F.G. Marshall-Stacks said...

IF WE WERE racist he would not have been awarded his fabulous position in the first place.
AND His gang of friends would not have been able to join him at the lucrative trough.
My Telstra NextG broadband is crap - whatever he says at any conference anywhere in the world.
Their own fine-print admits they do not promise anything after they have the cash.
The Australian summed it up for me, particularly the quote from the Liberal MP.

Anonymous said...

It's funny but people dont say much about BHP's CEO's, with the current one being an American and the most recent one being Australian. It seems that as long they are Anglo, then there is no concern... Just look at the CEO's of a lot of the ASX 200 companies. I think Sol has a point, although i dont agree with all the things he did at telstra

Derek Barry said...

Thanks for the comments. Trujillo's performance (or lack of it) as Telstra boss needs to be carefully extricated from the argument. This is about ethnic slurs and why some people seem to be fair game and others not.

Anonymous said...

I fully agree with Mr Trujillo. Being a Wog as I learned in Autralia & never treated like that in any other Anglo country I worked for, Now working in IBM I was told constantly day or night, in front of Management, that I was a Fucking stupid Wog & that my Mothers, Sisters & Daughters have been fucked & raped by centuries by Anglos beceause they are a superior race & I as a Wog,I was a piece of shit, miserable etc, etc, etc. I complained to Management & I was retrenched because of my complaint & persecuted & harassed out of work etc. But not only white people do so. I lost my job in CSC last February due to a Leb Supervisor, Turquish Manager & a Greek Second Supervisor, all born in Australia who abused me at pleasure & because I responded back to a question, like the Poo in the gelato saga, my contract terminated with a lie, so if any body come to tell me I am a liar cause I am saying Australia its racist & back minded, I am not is the true & as Woolly Days says, it has been an investigation which show Australian culture is RACIST with capital letters.

Anonymous said...

Finally a smart and brave person to speak up... thank you Mr Trujillo.

I live with death threats every day from convict aussies. And it happened because I spoke out defending a chinese person.

I am not chinese,indian or muslim but what does it matter.

Mr Rudd just doesn't have empathy, he is not a prime minister for all aussies, and he is just so defensive.

I think the way this country is going, we'll soon be in the midst of war fires because of racism.

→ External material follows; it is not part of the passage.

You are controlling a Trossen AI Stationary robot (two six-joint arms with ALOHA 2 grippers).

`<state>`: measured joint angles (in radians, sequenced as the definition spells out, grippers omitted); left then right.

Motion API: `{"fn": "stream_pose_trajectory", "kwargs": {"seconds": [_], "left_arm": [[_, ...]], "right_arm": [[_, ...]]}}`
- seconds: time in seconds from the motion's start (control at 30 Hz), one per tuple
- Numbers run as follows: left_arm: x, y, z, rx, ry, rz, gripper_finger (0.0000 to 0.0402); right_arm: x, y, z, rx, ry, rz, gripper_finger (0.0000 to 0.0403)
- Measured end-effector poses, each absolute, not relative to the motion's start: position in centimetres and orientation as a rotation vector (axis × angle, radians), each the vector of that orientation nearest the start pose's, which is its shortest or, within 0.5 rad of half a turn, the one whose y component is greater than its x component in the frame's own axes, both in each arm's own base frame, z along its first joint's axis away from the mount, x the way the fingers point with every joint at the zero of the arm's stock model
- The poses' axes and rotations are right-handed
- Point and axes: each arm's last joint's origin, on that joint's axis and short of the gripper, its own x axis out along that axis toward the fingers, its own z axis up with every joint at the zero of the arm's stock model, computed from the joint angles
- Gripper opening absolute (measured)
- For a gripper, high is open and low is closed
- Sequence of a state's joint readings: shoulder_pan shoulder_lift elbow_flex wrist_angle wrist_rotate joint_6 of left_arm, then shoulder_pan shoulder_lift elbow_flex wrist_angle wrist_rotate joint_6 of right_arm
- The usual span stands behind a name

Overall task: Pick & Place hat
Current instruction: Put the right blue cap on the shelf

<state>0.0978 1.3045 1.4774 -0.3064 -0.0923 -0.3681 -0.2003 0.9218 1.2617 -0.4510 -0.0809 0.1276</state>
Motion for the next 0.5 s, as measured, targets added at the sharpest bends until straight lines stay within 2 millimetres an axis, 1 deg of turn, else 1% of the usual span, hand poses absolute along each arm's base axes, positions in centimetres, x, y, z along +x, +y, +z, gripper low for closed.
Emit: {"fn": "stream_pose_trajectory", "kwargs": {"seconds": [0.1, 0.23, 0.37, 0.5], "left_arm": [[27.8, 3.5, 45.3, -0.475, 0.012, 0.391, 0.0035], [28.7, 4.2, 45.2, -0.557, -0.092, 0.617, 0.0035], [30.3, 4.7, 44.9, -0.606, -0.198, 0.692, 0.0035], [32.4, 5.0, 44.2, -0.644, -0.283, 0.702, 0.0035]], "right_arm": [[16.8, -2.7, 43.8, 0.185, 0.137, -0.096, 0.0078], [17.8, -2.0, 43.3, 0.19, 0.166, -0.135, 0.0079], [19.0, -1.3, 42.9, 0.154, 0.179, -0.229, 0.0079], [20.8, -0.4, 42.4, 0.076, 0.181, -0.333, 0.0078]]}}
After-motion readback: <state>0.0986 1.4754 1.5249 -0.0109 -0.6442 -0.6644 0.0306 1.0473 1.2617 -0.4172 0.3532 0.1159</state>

Aussies really need to think how they deal with people because they are VERY DIFFERENT from the rest of the world. I see the rest of the world as warm and caring, but aussies as manipulative, cold and gold diggers.

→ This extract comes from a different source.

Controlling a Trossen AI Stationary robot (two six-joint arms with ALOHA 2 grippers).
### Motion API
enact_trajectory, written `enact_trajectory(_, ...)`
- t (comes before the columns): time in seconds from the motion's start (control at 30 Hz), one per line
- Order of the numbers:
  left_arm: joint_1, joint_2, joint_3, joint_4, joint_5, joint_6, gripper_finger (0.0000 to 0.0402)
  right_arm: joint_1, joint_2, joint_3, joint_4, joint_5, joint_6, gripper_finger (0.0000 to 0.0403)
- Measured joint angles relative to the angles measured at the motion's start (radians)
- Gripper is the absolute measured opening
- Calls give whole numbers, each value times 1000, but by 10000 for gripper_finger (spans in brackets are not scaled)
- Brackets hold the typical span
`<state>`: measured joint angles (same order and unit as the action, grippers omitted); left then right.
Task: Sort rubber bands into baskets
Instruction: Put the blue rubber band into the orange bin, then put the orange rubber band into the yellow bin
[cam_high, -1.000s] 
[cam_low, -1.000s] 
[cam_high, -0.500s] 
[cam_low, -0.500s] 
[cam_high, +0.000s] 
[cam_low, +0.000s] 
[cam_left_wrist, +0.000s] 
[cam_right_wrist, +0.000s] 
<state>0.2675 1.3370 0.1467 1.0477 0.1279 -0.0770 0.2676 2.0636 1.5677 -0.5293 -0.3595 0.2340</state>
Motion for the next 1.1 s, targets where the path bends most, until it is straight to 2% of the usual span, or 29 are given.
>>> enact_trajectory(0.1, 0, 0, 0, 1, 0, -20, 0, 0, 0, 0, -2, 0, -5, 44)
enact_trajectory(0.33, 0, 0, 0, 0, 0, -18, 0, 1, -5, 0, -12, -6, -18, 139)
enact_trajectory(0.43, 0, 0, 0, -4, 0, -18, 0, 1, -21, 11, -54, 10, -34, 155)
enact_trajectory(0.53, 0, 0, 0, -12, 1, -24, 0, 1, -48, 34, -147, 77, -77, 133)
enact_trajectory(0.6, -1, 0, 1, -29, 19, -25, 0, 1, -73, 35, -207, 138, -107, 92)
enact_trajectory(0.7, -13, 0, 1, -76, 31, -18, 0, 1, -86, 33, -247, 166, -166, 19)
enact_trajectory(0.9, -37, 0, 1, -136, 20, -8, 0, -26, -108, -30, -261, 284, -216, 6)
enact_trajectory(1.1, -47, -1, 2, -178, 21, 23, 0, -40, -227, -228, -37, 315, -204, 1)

I have so much to say, and cannot find an end...

Anonymous said...

Yes this country looks after Anglo's only.

See it every day.

Anonymous said...

Australian societies uses words like 'wog', migrant and foreigner to keep otherwise talented people from moving ahead in the co-operate world. Even a Master degree is not good enough because someone with a high school will be your boss because he/she is Anglo.
You are regulated to accept lower grade positions because you don't look right.